Women and girls act within the circumstances imposed upon them. In Latin America, where contraceptives are inaccessible and sex is stigmatized (through cultural expectations that they be virginal and uneducated about sex), unwanted pregnancies are more common; not surprisingly, there is a higher proportion of abortions to pregnancies than in, for example, the U.S. The simple fact is that women with unwanted or imposed pregnancies would have preferred not to need abortions.
Recently Priya Jain reported in Salon about a movement in the U.S. to ban birth control. Now, I don’t think the American public would put up with this, but they are putting up with allowing pharmacists to refuse to fill birth control prescriptions, so what do I know? Recently the Missouri state legislature refused to fund family planning services in public health clinics. And Jain points out that Concerned Women for America is anti-contraception. It’s becoming more and more obvious that if the abortion banners get their way with abortion, banning contraception will be their next goal.
Mollman concludes,
South Dakota’s abortion ban won’t end or even cut down on abortions among the women in that state, and it probably will have disastrous effects on their health and lives. Laws and policies on abortion and contraceptives should not punish women and girls for doing what they feel they must to live with dignity.
Well said.
Update: See Pacific Views, especially this part —
That’s the result of public ‘morality.’ The result of public servants wanting to pray in front of the masses and be admired for their rectitude. It happens in every single country where abortion is outlawed and access to contraception is restricted. It has already happened in America as a result of parental notification laws:
Becky Bell lived with her parents, Karen and Bill, and brother in a small town near Indianapolis. Becky was a junior in high school in 1988 when she became pregnant. She sought an abortion at a women’s health clinic but learned that, under Indiana law, she first had to obtain the consent of one parent. Afraid to disappoint her parents, Becky had an illegal abortion and died from complications one week later. This is Karen Bell’s story.

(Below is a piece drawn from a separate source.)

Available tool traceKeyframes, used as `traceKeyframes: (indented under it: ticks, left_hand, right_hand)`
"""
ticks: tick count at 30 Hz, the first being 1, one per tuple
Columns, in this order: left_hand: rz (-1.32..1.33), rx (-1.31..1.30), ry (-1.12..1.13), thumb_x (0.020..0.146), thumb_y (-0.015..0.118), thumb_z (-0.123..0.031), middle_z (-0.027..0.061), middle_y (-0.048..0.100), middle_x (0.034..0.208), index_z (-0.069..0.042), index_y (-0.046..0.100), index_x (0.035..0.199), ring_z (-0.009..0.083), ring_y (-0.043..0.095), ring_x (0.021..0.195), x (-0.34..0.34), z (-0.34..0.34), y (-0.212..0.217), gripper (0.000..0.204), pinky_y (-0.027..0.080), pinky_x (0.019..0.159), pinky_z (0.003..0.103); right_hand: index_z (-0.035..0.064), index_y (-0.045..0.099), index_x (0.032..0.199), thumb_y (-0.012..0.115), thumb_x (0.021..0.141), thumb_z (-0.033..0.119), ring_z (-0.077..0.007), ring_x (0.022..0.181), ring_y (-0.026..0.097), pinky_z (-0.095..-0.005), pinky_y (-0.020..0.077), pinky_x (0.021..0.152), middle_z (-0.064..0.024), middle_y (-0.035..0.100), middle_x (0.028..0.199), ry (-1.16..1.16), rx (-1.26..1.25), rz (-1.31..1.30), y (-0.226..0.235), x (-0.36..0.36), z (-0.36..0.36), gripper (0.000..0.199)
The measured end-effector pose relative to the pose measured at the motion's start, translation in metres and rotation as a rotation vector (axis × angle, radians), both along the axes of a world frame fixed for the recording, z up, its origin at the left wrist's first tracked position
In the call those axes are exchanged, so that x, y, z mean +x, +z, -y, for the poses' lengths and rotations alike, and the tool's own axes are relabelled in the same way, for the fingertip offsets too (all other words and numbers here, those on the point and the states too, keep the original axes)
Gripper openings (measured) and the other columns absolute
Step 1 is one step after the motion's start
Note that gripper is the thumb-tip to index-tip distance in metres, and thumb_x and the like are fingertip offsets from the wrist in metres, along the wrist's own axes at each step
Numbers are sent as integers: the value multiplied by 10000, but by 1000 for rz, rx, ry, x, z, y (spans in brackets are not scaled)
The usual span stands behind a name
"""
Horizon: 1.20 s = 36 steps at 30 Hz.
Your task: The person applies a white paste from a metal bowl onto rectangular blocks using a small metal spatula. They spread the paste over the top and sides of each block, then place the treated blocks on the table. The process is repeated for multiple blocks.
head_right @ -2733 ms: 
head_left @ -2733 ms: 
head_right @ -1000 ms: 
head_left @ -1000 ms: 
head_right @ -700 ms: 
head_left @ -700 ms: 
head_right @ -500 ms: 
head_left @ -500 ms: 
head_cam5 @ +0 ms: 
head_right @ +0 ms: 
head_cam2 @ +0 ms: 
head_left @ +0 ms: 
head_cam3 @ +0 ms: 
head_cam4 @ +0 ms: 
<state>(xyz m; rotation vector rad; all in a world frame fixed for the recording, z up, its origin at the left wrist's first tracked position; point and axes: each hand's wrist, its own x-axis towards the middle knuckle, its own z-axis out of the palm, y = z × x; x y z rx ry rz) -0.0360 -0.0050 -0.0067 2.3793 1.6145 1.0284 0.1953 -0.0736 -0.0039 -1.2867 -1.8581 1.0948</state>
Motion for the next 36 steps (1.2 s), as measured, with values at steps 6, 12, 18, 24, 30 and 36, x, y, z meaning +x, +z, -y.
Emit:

… The nuns and nurses at St. Vincent Hospital, where we have taken her for everything, kept asking Beck, “What have you done to yourself?” I heard the nurses say her veins had collapsed. They put oxygen on her, but Becky pulled the mask off. I leaned down and said, “Honey, tell Mom, tell me, honey.” She said, “Mom, Dad, I love you, forgive me.” And that was it. Her heart stopped. They said that her lungs had literally come apart from infection, and they hooked her up to life support.

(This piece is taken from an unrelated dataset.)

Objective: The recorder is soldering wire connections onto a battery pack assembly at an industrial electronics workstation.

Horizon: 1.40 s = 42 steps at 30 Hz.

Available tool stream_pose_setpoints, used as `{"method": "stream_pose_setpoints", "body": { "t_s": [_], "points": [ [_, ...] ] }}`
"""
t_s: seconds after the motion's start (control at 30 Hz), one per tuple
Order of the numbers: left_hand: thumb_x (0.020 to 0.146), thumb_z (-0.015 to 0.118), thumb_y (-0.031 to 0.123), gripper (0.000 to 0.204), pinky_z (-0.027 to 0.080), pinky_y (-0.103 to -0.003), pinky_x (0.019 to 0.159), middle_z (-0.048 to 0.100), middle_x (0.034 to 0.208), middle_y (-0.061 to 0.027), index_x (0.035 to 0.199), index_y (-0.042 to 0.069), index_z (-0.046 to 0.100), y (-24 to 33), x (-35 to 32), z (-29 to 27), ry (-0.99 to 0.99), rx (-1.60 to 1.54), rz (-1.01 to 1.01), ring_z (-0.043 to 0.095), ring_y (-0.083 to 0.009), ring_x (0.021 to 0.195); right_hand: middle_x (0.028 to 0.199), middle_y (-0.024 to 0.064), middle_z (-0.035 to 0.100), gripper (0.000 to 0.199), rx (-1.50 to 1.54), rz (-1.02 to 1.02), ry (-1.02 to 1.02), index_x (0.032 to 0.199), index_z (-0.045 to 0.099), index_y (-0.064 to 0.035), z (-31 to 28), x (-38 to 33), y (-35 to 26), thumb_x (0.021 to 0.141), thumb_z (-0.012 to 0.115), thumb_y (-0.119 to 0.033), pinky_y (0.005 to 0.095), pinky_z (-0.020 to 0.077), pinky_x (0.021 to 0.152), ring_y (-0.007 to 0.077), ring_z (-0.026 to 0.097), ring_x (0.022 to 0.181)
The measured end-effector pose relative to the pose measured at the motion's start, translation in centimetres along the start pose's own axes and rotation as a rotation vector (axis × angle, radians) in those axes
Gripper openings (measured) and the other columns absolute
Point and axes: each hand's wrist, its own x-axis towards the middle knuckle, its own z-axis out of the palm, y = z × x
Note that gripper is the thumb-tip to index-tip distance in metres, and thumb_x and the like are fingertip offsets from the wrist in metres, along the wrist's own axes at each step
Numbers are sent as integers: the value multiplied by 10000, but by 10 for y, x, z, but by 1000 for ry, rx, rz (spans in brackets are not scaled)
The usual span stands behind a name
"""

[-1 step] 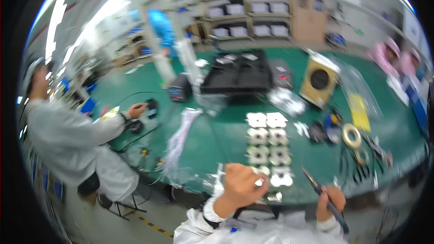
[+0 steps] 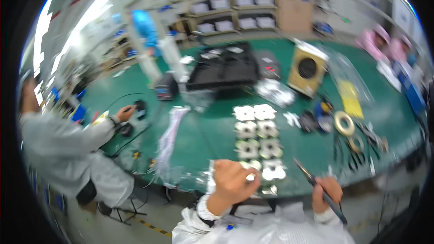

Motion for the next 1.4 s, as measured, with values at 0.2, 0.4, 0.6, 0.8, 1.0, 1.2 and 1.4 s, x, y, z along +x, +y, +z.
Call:
{"method": "stream_pose_setpoints", "body": {
  "t_s": [0.2, 0.4, 0.6, 0.8, 1.0, 1.2, 1.4],
  "points": [
    [633, 758, 84, 144, 310, -379, 716, 458, 666, -1, 748, 140, 694, 1, 9, 2, -60, 27, 37, 441, -229, 676, 603, 83, 586, 147, 159, -121, 17, 932, 726, 31, -3, 9, 1, 805, 732, -43, 325, 386, 450, 209, 522, 469],
    [656, 740, 90, 116, 308, -376, 719, 459, 661, 0, 746, 128, 680, 4, 10, 9, -71, 16, 78, 435, -229, 679, 546, 59, 532, 113, 232, -108, 43, 879, 727, 43, 3, 5, 4, 784, 725, -19, 314, 349, 436, 189, 467, 428],
    [658, 727, 93, 101, 312, -383, 719, 460, 661, -3, 733, 124, 667, 1, 9, 8, -53, 8, 84, 441, -237, 679, 529, 47, 498, 136, 224, -114, -2, 894, 731, 47, 7, 4, 8, 770, 722, -10, 319, 332, 430, 183, 444, 416],
    [651, 725, 92, 105, 311, -383, 712, 465, 662, -3, 725, 120, 656, 2, 8, 12, -62, 2, 93, 446, -233, 677, 552, 54, 523, 132, 215, -98, -50, 898, 731, 42, 7, 4, 8, 773, 721, 0, 322, 342, 432, 188, 467, 424],
    [641, 732, 90, 118, 307, -384, 710, 464, 662, -4, 726, 119, 656, 2, 8, 14, -65, -19, 89, 443, -231, 674, 561, 62, 547, 122, 232, -95, -21, 889, 730, 37, 10, 8, 6, 774, 723, -5, 327, 357, 433, 200, 490, 429],
    [640, 734, 91, 118, 315, -383, 716, 478, 665, 1, 728, 128, 665, 3, 9, 18, -87, -42, 90, 455, -228, 675, 560, 59, 544, 107, 219, -78, -42, 875, 731, 31, 7, 9, 5, 776, 719, -8, 332, 355, 435, 200, 490, 432],
    [633, 739, 89, 125, 321, -383, 719, 489, 671, 1, 726, 131, 668, 2, 9, 24, -99, -45, 97, 464, -226, 677, 560, 61, 540, 101, 227, -61, -57, 859, 733, 28, 7, 10, 5, 765, 718, -7, 335, 356, 440, 206, 489, 436]
  ]
}}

… Bill and I decided to speak out; we thought we could prevent other girls from dying. We appeared on 60 Minutes. The anti-choice crowd came after us. They followed us. There would be crowds of people with their fetuses in a bottle, and some would say that Becky didn’t die the way we said she did. They loosened the lug nuts on our car. In Arkansas, they shot a hole in the building where we were speaking. They cared more about a fetus than about my daughter. I thought, “I’m not afraid of anybody, because my daughter is dead and you can’t hurt me anymore.” …
The questions to ask when thinking about abortion restrictions come simply to these: What lower-income mother would you sentence to health problems she can’t afford? Whose daughter would you sentence to death?
BTW, when did any advocate for abortion rights shoot a hole in a building where a “lifer” was speaking?